## [AIM OF THE TASK]
Line by line, copy the records below exactly and leave the pictures out.

Extracted records
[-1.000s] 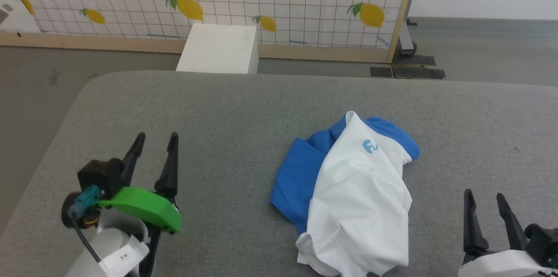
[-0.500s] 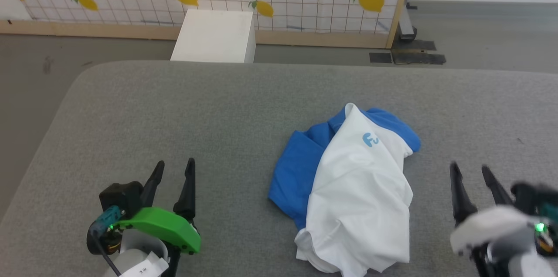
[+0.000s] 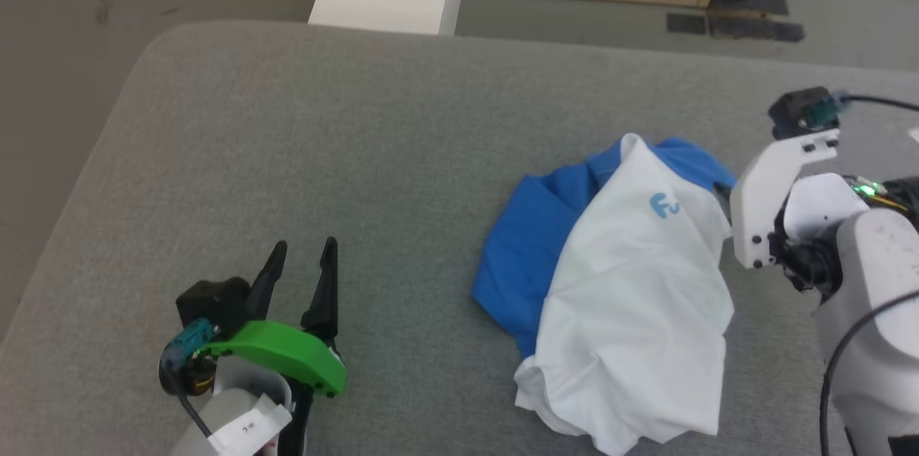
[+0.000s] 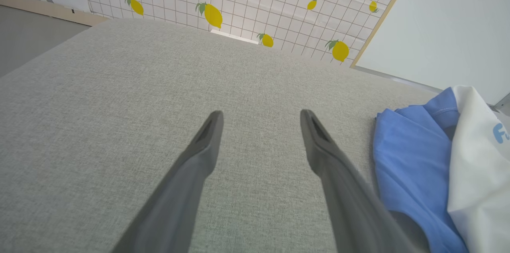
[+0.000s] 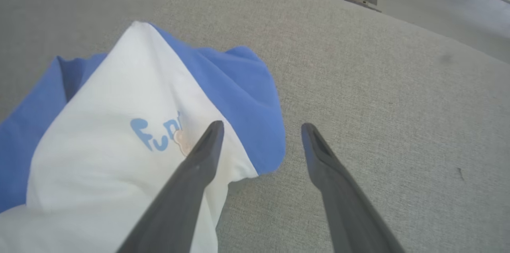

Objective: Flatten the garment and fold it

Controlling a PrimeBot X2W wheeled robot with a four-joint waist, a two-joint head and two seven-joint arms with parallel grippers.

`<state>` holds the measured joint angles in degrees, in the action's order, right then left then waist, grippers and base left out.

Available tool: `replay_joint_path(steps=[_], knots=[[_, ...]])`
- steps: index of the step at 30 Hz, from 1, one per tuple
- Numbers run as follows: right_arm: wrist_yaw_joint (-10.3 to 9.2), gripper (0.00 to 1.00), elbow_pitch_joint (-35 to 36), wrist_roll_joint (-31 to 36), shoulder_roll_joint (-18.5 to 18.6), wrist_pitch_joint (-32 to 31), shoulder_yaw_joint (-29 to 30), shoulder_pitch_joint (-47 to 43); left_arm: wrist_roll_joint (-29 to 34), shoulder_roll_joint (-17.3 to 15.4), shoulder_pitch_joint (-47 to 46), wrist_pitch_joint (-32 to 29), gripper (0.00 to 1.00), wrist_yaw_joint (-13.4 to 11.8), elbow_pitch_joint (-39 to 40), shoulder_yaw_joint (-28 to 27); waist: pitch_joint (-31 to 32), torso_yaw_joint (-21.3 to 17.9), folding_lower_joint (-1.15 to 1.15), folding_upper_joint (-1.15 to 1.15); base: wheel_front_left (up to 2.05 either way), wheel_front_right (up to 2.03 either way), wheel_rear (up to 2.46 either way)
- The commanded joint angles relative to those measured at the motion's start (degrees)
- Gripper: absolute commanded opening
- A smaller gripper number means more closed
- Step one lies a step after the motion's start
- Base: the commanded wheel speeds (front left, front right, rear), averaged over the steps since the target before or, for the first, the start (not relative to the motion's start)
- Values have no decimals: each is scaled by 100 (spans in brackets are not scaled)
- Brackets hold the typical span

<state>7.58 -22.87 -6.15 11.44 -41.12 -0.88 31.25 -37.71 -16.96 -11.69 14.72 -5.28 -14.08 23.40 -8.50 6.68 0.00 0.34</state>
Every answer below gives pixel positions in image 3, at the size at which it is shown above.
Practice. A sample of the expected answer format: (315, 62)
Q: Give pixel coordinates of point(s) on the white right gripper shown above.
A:
(764, 197)

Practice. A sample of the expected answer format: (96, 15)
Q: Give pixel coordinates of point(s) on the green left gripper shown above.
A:
(287, 352)

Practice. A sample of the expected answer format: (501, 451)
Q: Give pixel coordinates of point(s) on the white and blue shirt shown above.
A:
(632, 298)

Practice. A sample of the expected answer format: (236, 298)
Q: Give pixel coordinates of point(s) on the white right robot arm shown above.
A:
(876, 284)

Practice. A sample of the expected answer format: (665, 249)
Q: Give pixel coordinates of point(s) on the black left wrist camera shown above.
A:
(212, 301)

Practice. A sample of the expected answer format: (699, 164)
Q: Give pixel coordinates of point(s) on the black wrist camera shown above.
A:
(212, 301)
(800, 111)

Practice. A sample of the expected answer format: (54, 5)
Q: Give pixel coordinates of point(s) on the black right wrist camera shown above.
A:
(800, 111)

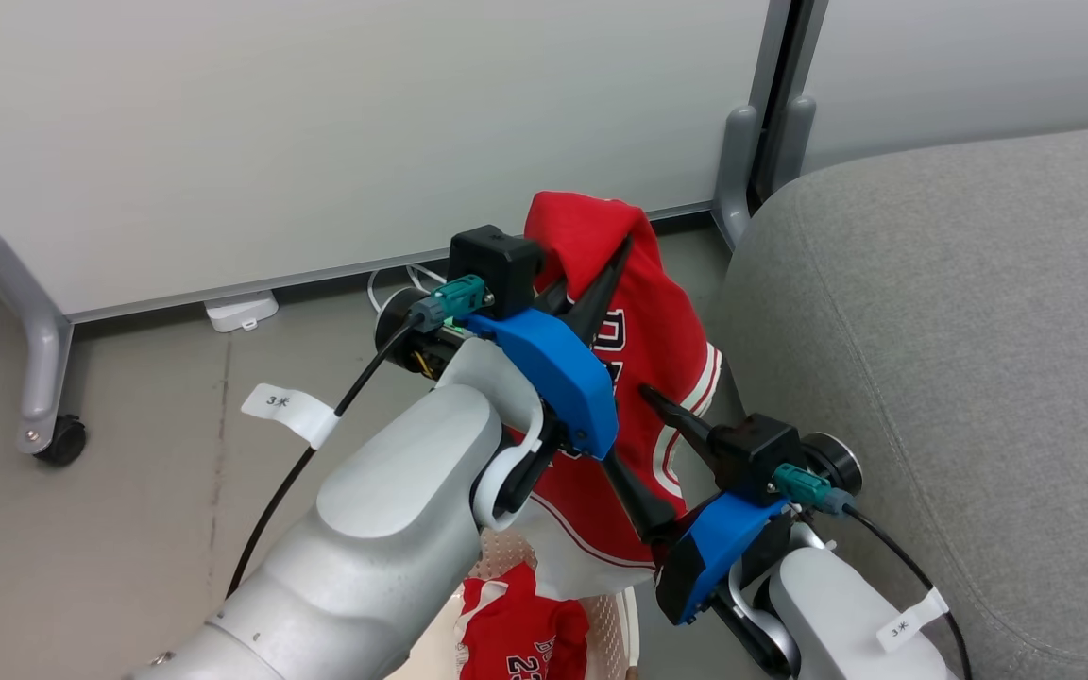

## [RESULT OF THIS TASK]
[-1.000s] 
[-0.500s] 
[+0.000s] 
[+0.000s] 
[+0.000s] 

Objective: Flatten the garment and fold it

Controlling a PrimeBot X2W wheeled robot with a four-joint waist, a two-joint head and two seven-joint arms with parallel grippers.

`<state>` holds the measured joint angles in degrees, in the action's order, right then left then waist, grippers and base left out.

Available tool: `replay_joint_path(steps=[_], knots=[[_, ...]])`
- steps: index of the step at 30 Hz, from 1, one per tuple
- Numbers run as follows: right_arm: wrist_yaw_joint (-10.3 to 9.2), gripper (0.00 to 1.00), elbow_pitch_joint (-35 to 36), wrist_roll_joint (-31 to 36), shoulder_roll_joint (-18.5 to 18.6), wrist_pitch_joint (-32 to 31), shoulder_yaw_joint (-29 to 30), shoulder_pitch_joint (-47 to 43); left_arm: wrist_roll_joint (-29 to 34), shoulder_roll_joint (-17.3 to 15.4), shoulder_pitch_joint (-47 to 46), wrist_pitch_joint (-32 to 29), gripper (0.00 to 1.00), wrist_yaw_joint (-13.4 to 11.8), elbow_pitch_joint (-39 to 40), shoulder_yaw_joint (-28 to 27); waist: pitch_joint (-31 to 32), torso_yaw_joint (-21.3 to 17.9), folding_lower_joint (-1.15 to 1.15), folding_upper_joint (-1.15 to 1.15); base: wheel_front_left (up to 2.05 either way), wheel_front_right (up to 2.03 either way), wheel_rear (up to 2.46 either way)
- The commanded joint angles relative to those measured at the motion's start (degrees)
- Gripper: absolute commanded opening
- A smaller gripper number means more closed
- Step one lies a step after the motion's start
- Base: the commanded wheel speeds (front left, front right, rear), averaged over the steps since the target before or, for the first, the start (not relative to the motion's start)
- Values have no decimals: each is scaled by 100 (spans in brackets are not scaled)
- Brackets hold the typical span

<state>7.58 -22.87 -6.15 11.44 -41.12 -0.88 31.25 -37.71 -16.96 -11.69 14.72 -5.28 -14.08 23.40 -8.50 6.68 0.00 0.34</state>
Every answer below gives pixel positions in image 3, at the size at which it is shown above.
Practice. A sample of the expected answer format: (315, 62)
Q: Give pixel coordinates of point(s) on the white right gripper shown above.
A:
(764, 197)

Practice. A sample of the expected answer format: (96, 15)
Q: Give pixel coordinates of point(s) on the green left gripper shown above.
A:
(287, 352)

Practice. A sample of the expected answer format: (501, 451)
Q: Give pixel coordinates of point(s) on the white and blue shirt shown above.
A:
(632, 298)

Practice. A sample of the expected answer format: (236, 298)
Q: Give pixel coordinates of point(s) on the white right robot arm shown above.
A:
(876, 284)

Practice. A sample of the expected answer format: (665, 249)
Q: Give pixel coordinates of point(s) on the black left wrist camera shown above.
A:
(212, 301)

Practice. A sample of the expected answer format: (699, 164)
Q: Give pixel coordinates of point(s) on the black wrist camera shown above.
A:
(212, 301)
(800, 111)

Practice. A sample of the expected answer format: (54, 5)
Q: Give pixel coordinates of point(s) on the black right wrist camera shown above.
A:
(800, 111)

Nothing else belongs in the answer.